*ASSIGNED TASK:* Please restate the material below word for word, from the first line through the one that contains "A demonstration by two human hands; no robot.", inclusive.

*DATA SEGMENT:*
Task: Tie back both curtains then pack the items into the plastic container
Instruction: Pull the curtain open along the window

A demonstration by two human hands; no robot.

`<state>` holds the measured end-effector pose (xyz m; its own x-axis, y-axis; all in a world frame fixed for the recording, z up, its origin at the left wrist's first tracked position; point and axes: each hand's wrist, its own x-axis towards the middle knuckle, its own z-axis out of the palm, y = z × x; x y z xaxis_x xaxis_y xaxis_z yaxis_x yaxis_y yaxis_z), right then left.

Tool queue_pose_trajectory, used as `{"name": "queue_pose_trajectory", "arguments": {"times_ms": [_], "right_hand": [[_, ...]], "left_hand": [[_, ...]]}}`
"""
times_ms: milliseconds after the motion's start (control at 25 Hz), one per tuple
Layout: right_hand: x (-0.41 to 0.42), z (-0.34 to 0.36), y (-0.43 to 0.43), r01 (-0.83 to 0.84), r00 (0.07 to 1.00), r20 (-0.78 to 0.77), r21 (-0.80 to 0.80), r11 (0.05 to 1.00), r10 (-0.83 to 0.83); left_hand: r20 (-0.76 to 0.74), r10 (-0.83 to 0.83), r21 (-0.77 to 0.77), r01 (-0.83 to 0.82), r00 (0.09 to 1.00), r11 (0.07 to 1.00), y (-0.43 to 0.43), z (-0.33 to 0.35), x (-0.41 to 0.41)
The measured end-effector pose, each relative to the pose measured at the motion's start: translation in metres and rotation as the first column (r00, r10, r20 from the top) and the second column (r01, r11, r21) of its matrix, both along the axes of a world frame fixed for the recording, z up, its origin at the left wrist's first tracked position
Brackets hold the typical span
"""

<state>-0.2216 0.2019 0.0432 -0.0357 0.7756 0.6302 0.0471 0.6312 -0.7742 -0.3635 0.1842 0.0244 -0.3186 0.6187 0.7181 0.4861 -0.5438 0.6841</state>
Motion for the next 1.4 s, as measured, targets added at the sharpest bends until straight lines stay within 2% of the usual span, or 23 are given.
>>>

*SOLVED EXERCISE:*
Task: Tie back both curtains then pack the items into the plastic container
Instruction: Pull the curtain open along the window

A demonstration by two human hands; no robot.

The requested output has been fully supplied.